**PROBLEM DESCRIPTION**
Look through the records below for the line holding "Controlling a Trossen". Write it out exactly, with each following line through the line holding "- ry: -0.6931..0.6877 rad".
◇ ◇ ◇
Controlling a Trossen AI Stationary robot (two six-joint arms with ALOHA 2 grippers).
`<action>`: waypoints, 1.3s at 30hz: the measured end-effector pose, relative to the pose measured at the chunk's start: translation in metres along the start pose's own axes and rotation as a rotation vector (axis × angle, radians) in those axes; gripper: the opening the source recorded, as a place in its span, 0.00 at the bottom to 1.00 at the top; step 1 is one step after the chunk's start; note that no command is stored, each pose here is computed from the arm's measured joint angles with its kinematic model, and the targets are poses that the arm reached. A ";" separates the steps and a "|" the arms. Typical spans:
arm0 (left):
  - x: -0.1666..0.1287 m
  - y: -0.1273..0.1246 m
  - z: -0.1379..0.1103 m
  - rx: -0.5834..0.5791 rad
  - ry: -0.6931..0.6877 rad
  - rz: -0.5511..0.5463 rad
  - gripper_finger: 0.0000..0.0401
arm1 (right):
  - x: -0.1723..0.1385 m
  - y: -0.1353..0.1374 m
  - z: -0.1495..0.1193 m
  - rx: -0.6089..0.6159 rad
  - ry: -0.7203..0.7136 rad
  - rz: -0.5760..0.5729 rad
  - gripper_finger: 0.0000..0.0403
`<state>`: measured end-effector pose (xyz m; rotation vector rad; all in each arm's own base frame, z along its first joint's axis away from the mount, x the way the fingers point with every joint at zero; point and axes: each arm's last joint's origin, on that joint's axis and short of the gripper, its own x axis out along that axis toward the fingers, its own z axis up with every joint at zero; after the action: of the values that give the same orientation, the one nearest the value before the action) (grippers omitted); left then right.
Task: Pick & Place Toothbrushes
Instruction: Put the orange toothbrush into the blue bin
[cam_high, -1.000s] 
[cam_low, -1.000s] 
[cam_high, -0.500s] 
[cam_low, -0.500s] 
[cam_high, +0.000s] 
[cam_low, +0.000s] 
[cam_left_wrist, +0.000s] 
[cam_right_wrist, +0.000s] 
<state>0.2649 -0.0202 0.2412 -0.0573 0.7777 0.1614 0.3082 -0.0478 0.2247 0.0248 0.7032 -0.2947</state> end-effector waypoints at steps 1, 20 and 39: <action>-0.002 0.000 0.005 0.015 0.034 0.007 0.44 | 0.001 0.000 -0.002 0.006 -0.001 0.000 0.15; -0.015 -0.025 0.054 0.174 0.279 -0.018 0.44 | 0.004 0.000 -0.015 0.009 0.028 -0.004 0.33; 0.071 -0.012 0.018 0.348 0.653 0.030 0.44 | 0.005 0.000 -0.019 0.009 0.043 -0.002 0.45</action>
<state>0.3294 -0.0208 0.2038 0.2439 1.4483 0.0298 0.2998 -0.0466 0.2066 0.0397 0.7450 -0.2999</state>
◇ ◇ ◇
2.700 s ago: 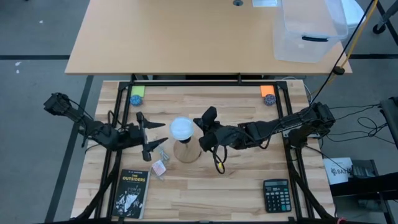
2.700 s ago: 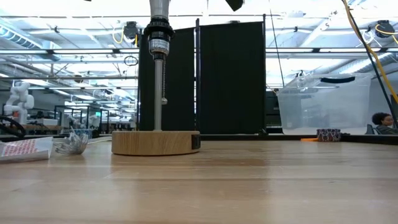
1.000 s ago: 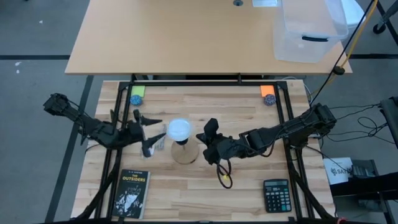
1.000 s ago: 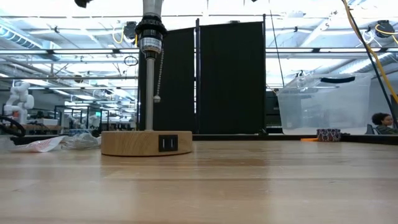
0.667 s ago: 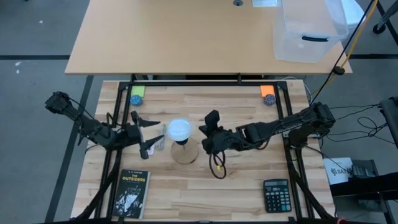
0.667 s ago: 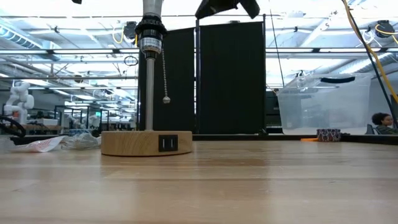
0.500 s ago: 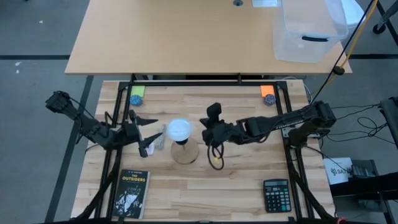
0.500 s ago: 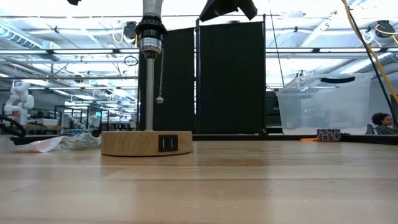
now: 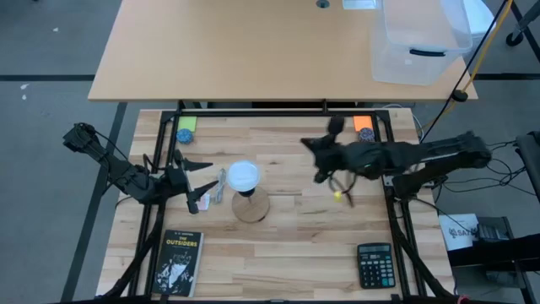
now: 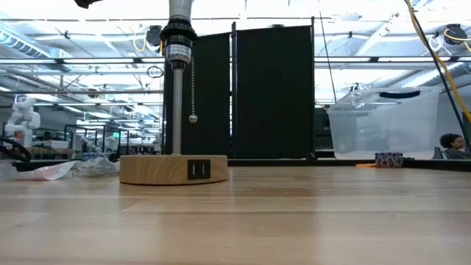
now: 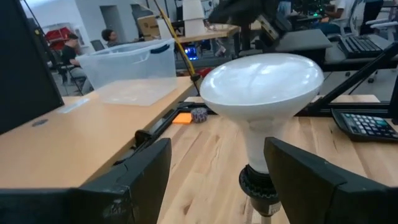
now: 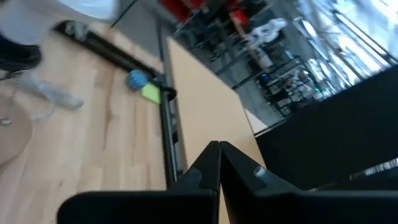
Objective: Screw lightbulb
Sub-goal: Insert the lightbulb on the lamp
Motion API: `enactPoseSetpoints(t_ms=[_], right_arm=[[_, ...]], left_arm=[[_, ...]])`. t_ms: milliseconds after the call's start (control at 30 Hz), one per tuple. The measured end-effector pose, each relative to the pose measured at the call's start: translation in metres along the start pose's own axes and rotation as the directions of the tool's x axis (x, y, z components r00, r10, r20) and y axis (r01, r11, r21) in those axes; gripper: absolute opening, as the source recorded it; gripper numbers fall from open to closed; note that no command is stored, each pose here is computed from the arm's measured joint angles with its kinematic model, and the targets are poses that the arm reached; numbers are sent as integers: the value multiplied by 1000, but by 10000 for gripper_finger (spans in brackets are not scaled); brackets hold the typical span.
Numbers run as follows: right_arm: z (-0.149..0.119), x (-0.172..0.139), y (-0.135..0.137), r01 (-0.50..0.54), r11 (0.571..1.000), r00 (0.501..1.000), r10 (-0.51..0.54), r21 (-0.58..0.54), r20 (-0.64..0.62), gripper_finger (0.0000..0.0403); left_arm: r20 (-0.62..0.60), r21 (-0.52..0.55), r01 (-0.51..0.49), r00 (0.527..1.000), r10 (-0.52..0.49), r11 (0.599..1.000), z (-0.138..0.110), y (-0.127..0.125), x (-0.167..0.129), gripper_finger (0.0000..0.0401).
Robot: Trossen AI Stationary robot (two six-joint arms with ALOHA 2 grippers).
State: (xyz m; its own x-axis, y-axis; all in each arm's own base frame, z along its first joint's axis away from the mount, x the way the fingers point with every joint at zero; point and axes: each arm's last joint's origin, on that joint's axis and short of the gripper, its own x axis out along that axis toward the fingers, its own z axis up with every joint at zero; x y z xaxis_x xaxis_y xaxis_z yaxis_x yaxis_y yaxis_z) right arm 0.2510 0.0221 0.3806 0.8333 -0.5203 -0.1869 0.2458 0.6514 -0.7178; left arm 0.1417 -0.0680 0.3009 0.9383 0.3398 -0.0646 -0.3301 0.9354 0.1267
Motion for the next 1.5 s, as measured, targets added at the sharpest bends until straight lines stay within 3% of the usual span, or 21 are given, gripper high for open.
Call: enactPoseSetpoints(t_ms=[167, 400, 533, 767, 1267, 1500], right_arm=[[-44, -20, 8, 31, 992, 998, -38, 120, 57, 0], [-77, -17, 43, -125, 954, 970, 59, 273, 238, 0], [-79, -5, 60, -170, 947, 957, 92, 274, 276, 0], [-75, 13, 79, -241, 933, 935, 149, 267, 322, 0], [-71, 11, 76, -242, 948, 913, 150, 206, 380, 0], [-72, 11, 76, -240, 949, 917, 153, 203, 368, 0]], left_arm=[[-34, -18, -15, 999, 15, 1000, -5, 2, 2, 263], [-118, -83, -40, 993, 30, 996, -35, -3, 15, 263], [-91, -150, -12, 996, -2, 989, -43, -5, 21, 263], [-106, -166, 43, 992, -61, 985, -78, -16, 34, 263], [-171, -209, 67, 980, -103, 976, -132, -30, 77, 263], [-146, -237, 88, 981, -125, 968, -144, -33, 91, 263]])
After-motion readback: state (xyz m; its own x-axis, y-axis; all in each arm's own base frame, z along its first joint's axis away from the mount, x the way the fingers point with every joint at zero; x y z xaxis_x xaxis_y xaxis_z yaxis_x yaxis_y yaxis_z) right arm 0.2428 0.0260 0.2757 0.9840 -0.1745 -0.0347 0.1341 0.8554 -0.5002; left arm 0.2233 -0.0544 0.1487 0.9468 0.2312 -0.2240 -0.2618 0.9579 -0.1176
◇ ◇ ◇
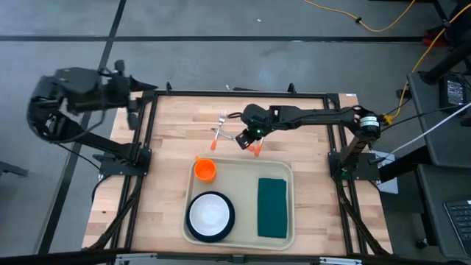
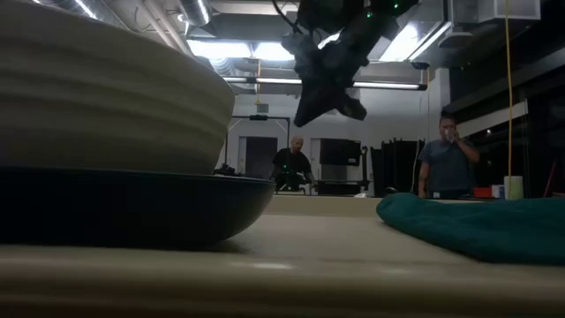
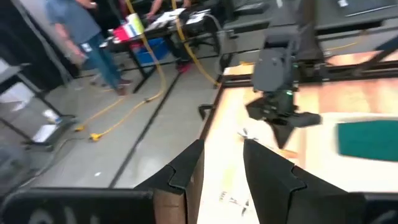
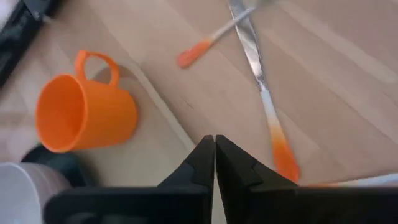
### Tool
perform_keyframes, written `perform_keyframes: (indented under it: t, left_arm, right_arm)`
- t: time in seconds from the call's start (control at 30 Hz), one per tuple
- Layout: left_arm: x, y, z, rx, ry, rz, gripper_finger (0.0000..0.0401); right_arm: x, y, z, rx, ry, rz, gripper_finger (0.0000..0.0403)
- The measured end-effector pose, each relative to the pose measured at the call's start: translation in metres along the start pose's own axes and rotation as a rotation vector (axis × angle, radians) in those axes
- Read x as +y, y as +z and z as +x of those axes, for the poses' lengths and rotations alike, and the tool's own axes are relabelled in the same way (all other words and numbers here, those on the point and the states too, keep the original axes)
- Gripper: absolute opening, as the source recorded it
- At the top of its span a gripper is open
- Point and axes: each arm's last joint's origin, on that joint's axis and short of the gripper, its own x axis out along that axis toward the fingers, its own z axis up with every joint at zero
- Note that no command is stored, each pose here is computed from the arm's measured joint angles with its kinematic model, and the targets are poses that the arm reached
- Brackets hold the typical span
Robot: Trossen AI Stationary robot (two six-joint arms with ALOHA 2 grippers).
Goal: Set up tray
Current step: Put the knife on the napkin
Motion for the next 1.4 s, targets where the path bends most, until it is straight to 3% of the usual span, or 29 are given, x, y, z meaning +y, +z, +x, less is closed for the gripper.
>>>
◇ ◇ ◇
**SOLUTION TO THIS PROBLEM**
Controlling a Trossen AI Stationary robot (two six-joint arms with ALOHA 2 grippers).
`<action>`: waypoints, 1.3s at 30hz: the measured end-effector pose, relative to the pose measured at the chunk's start: translation in metres along the start pose's own axes and rotation as a rotation vector (axis × angle, radians) in those axes; gripper: the opening the source recorded, as a place in its span, 0.00 at the bottom to 1.00 at the top; step 1 is one step after the chunk's start; note that no command is stored, each pose here is computed from the arm's measured joint angles with its kinematic model, and the targets are poses that the arm reached. A ";" separates the steps and a "|" the arms. Typical spans:
arm0 (left):
  - x: -0.1666..0.1287 m
  - y: -0.1273..0.1246 m
  - z: -0.1379..0.1103 m
  - rx: -0.5834..0.5791 rad
  - ry: -0.6931..0.6877 rad

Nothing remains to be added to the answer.